● WHAT IS NEEDED
Go through the data below and copy each line where the word "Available" occurs.

(LISTED RECORDS)

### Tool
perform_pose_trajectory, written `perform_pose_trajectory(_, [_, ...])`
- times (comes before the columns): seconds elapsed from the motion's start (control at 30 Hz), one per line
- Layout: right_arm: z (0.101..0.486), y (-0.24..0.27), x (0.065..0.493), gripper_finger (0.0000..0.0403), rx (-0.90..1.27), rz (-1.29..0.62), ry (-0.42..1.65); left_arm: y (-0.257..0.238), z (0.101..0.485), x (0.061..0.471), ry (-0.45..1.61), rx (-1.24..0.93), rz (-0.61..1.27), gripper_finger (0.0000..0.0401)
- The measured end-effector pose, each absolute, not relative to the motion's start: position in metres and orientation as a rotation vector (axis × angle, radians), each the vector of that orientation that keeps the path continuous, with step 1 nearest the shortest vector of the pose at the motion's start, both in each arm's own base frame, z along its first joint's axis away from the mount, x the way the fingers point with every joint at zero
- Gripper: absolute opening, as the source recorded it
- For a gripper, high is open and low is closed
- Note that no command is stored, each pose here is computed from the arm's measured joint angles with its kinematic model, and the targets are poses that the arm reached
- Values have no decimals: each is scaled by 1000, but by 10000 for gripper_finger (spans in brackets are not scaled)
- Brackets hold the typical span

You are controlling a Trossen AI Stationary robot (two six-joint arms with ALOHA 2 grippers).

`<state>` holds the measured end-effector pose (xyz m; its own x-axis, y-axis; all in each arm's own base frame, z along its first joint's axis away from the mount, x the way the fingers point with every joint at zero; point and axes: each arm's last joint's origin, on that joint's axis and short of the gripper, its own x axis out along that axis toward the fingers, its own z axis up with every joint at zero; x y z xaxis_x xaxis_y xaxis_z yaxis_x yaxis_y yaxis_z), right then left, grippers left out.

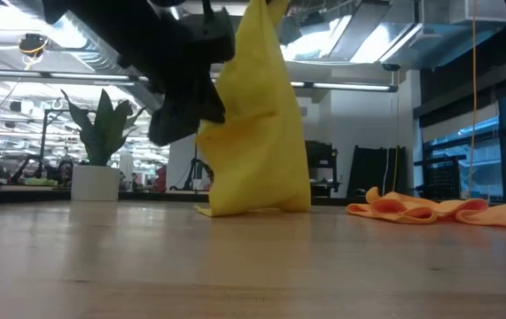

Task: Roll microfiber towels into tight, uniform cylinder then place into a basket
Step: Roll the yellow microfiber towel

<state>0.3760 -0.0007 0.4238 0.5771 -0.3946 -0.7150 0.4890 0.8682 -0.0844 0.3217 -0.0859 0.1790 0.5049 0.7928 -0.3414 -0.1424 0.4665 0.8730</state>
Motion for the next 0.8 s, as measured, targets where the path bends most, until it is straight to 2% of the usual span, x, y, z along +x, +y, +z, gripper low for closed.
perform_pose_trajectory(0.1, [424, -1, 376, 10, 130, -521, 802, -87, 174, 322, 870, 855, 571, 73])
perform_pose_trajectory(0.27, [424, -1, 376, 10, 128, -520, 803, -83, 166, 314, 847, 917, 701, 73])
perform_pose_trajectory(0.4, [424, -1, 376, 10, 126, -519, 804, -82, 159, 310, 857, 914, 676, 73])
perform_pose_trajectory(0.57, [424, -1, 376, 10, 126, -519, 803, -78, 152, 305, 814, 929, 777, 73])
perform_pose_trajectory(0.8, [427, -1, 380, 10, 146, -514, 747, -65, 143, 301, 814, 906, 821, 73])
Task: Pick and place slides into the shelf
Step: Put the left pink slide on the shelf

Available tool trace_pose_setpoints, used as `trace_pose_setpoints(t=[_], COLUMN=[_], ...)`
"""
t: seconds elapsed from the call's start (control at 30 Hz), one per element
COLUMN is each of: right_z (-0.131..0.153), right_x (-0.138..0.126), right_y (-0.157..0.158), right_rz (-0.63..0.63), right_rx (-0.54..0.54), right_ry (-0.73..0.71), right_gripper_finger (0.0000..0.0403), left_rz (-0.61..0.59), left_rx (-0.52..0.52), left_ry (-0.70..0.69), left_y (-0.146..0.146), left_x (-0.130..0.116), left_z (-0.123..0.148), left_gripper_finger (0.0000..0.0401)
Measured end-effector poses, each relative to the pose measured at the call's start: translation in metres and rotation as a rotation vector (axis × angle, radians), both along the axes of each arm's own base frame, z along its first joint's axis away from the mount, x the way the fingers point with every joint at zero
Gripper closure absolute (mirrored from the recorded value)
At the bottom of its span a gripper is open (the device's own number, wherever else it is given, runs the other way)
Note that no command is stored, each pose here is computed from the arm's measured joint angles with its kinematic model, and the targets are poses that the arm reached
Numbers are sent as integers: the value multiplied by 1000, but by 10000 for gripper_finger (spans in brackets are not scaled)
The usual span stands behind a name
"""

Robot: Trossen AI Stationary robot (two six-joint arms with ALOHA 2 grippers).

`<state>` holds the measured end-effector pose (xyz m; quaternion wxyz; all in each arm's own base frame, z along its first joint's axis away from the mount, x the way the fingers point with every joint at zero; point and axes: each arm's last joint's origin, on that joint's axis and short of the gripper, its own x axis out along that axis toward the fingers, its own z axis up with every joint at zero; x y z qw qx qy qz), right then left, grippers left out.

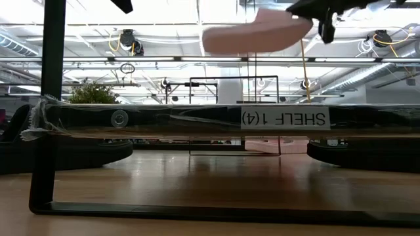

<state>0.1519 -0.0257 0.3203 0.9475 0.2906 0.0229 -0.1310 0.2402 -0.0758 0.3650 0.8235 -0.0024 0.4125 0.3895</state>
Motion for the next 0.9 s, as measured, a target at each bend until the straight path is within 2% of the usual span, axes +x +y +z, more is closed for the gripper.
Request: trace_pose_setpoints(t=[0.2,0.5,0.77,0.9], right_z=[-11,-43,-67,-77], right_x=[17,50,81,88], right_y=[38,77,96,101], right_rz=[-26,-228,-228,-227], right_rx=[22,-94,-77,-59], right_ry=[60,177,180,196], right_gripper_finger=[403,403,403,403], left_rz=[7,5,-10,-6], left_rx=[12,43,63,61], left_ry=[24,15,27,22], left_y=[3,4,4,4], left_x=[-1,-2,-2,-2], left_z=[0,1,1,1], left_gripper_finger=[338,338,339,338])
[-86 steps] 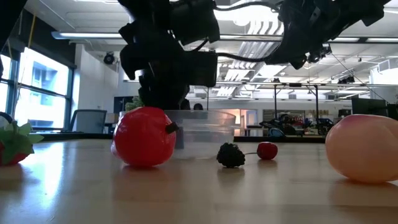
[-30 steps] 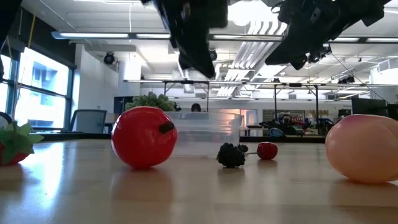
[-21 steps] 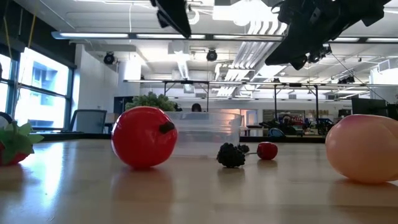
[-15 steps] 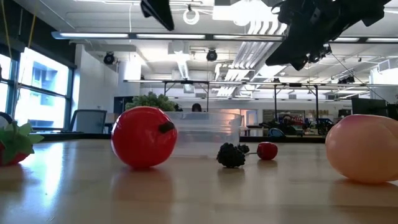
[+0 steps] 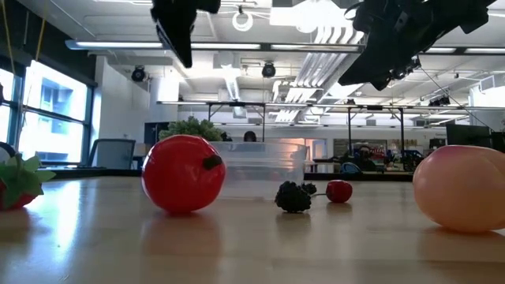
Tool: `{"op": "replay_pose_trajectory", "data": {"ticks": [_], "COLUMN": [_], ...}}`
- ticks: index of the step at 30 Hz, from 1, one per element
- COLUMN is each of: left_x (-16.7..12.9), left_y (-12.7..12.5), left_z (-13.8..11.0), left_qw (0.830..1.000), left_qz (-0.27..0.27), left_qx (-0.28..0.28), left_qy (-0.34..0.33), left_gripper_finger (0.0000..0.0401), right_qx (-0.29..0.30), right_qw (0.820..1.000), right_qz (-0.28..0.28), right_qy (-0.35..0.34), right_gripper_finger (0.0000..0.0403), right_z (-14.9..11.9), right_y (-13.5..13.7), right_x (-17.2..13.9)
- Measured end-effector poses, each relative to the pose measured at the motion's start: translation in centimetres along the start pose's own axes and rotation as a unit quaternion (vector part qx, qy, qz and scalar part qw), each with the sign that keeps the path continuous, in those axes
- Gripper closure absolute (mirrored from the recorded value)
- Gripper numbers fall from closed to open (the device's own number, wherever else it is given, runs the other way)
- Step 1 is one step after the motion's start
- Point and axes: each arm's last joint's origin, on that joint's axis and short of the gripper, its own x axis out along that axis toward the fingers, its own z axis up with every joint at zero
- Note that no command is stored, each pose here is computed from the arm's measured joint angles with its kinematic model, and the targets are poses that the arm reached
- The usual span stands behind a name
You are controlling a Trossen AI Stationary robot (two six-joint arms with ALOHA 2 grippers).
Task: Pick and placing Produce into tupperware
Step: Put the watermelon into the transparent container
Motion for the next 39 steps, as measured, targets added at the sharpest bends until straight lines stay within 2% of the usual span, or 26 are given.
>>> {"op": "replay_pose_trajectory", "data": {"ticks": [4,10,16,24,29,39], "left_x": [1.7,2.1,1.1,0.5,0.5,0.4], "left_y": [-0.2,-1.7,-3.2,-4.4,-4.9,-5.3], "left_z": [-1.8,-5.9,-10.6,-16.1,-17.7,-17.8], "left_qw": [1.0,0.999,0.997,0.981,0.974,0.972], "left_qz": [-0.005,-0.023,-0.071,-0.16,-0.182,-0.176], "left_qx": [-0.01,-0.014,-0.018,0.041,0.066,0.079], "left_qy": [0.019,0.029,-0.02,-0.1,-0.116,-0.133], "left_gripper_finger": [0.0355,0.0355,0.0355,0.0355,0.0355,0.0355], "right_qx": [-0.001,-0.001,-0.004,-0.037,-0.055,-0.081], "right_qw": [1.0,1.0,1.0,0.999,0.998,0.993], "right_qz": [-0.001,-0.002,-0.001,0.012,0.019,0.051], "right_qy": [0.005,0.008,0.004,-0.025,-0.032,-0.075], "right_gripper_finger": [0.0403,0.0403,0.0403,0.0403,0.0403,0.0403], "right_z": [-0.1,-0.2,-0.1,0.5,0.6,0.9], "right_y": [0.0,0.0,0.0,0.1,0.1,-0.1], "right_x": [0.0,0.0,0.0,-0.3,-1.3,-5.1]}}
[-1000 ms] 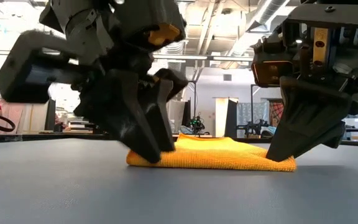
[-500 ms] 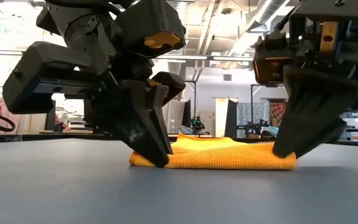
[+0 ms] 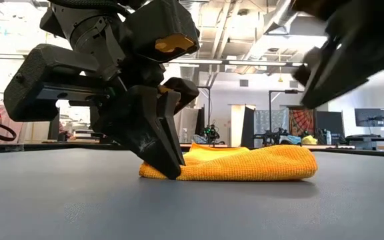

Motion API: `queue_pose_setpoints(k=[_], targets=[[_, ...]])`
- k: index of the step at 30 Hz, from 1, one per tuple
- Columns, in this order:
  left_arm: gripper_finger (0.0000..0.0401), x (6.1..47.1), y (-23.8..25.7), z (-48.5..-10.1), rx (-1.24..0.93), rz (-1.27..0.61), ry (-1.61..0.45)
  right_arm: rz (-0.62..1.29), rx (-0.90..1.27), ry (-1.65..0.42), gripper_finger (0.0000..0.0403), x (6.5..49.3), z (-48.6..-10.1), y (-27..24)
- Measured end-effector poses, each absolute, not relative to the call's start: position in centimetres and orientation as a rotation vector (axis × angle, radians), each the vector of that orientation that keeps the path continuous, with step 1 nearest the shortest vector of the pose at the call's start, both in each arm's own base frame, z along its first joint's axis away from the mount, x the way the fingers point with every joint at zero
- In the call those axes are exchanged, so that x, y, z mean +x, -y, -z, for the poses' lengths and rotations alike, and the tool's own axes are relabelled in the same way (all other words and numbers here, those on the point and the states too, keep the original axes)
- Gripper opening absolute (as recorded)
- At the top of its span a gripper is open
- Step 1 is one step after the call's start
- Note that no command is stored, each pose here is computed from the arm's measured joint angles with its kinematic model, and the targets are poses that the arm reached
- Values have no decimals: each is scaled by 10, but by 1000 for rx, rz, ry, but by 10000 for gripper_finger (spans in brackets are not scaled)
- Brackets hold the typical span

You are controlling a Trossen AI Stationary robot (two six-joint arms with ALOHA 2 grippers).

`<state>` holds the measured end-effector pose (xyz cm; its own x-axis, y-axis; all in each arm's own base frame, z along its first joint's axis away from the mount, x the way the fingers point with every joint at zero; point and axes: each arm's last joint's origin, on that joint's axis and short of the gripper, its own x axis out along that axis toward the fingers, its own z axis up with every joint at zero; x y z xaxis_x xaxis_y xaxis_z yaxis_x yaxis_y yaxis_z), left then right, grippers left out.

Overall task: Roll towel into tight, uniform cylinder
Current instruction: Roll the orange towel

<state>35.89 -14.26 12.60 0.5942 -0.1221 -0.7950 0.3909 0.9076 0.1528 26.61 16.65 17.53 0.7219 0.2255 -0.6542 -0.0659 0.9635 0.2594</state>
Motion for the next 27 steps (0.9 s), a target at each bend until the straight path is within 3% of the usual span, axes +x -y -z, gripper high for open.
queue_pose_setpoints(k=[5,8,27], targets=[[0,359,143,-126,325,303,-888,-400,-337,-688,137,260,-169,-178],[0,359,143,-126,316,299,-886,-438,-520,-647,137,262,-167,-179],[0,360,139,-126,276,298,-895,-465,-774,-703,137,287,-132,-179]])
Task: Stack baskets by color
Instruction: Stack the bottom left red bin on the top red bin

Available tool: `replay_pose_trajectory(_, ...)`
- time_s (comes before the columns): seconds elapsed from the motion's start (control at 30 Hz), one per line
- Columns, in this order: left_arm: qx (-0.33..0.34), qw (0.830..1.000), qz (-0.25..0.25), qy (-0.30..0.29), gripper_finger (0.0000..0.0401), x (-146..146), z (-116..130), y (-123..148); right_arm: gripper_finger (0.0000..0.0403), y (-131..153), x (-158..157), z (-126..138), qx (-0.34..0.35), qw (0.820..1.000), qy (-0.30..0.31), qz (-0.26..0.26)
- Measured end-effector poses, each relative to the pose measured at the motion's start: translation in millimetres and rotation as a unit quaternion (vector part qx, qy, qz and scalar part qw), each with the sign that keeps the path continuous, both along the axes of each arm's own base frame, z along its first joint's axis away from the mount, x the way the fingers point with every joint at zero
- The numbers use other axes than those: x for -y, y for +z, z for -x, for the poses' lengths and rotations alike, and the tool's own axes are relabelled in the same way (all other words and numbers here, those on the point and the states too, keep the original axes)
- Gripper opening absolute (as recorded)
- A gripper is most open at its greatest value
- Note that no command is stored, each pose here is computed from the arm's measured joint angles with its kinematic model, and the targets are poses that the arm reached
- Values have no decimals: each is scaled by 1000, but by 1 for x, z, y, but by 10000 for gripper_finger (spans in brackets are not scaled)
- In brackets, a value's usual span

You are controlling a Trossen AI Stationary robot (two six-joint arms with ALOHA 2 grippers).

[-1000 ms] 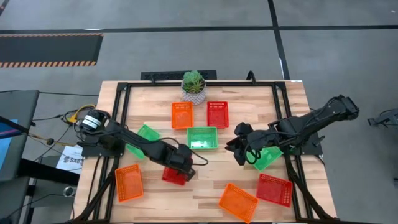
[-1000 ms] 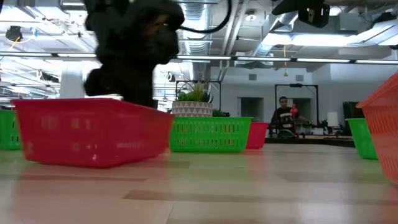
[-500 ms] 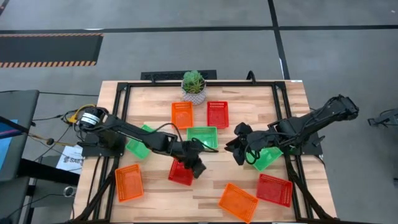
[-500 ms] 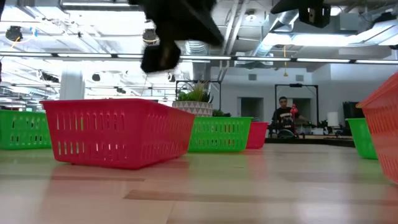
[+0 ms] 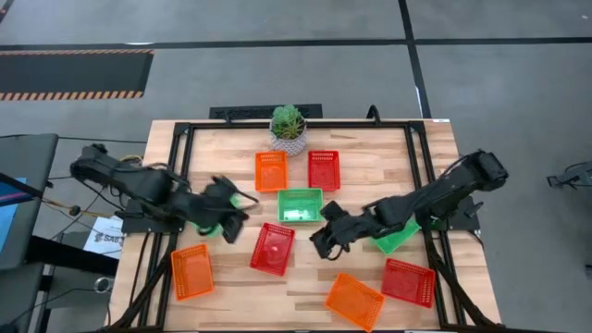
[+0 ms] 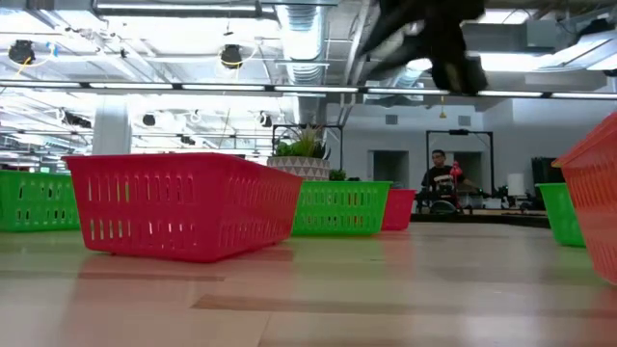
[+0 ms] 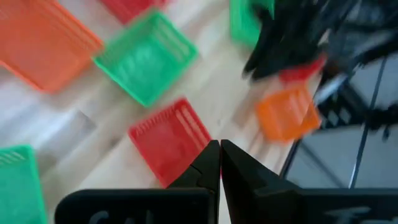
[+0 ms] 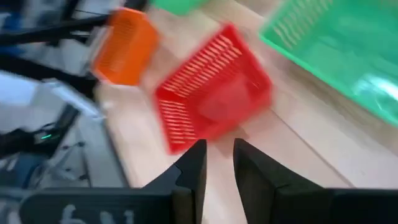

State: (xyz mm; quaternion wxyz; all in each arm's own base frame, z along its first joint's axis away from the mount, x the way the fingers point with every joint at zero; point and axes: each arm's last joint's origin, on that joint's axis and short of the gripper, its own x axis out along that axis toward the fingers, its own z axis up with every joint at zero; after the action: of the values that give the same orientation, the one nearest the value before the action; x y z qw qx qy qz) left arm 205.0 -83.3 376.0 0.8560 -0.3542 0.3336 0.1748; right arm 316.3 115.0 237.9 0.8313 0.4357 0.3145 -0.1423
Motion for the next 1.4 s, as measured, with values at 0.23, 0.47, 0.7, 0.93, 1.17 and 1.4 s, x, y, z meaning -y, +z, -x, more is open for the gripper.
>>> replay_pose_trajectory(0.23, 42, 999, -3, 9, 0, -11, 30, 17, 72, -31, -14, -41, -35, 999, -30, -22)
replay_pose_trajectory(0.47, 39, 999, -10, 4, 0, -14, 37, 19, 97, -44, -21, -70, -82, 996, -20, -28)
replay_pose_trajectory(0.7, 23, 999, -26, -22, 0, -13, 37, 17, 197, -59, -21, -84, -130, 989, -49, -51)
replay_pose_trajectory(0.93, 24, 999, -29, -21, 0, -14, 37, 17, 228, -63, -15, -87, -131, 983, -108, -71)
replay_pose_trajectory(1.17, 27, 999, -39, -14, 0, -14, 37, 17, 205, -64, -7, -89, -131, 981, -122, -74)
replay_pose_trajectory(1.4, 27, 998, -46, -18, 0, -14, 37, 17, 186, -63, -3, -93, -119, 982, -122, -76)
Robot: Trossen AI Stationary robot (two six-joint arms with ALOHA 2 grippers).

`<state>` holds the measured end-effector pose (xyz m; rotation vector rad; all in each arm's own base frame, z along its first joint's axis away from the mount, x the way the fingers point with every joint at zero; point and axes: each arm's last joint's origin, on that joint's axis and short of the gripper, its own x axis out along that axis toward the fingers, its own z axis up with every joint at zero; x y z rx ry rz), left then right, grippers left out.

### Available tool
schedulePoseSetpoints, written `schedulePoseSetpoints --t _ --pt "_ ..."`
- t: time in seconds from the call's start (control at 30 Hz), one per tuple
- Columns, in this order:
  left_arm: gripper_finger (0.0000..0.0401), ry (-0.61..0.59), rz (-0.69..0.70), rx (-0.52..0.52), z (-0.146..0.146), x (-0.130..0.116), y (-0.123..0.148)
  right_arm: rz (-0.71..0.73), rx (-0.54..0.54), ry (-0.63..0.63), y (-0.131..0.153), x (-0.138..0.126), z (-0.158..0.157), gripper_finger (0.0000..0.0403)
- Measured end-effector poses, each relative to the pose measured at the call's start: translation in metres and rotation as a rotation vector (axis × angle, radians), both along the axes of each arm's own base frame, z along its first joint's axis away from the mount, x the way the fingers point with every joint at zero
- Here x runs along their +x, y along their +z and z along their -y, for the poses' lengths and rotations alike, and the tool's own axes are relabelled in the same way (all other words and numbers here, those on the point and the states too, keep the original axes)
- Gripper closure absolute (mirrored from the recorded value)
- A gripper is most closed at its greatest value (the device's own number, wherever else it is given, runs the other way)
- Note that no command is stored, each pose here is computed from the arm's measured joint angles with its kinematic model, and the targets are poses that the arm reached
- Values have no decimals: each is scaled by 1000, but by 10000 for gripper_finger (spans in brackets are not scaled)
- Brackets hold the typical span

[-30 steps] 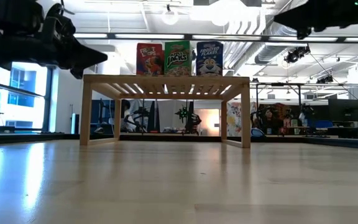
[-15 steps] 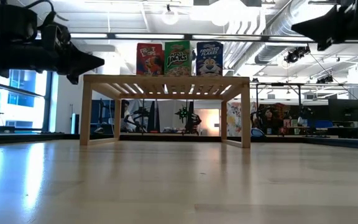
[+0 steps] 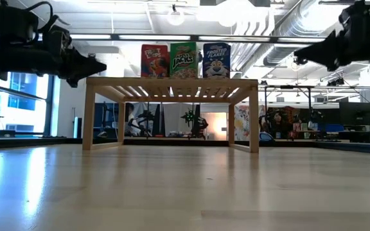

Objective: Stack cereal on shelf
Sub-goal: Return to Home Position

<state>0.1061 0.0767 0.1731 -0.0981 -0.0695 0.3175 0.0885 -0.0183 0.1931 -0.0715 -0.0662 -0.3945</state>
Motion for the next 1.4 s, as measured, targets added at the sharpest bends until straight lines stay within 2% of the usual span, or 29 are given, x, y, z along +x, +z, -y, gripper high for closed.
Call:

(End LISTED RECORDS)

● ANSWER SECTION
Available tool trace_pose_setpoints, used as `trace_pose_setpoints(t=[_], COLUMN=[_], ...)`
Available tool: `replay_pose_trajectory(_, ...)`
### Available tool

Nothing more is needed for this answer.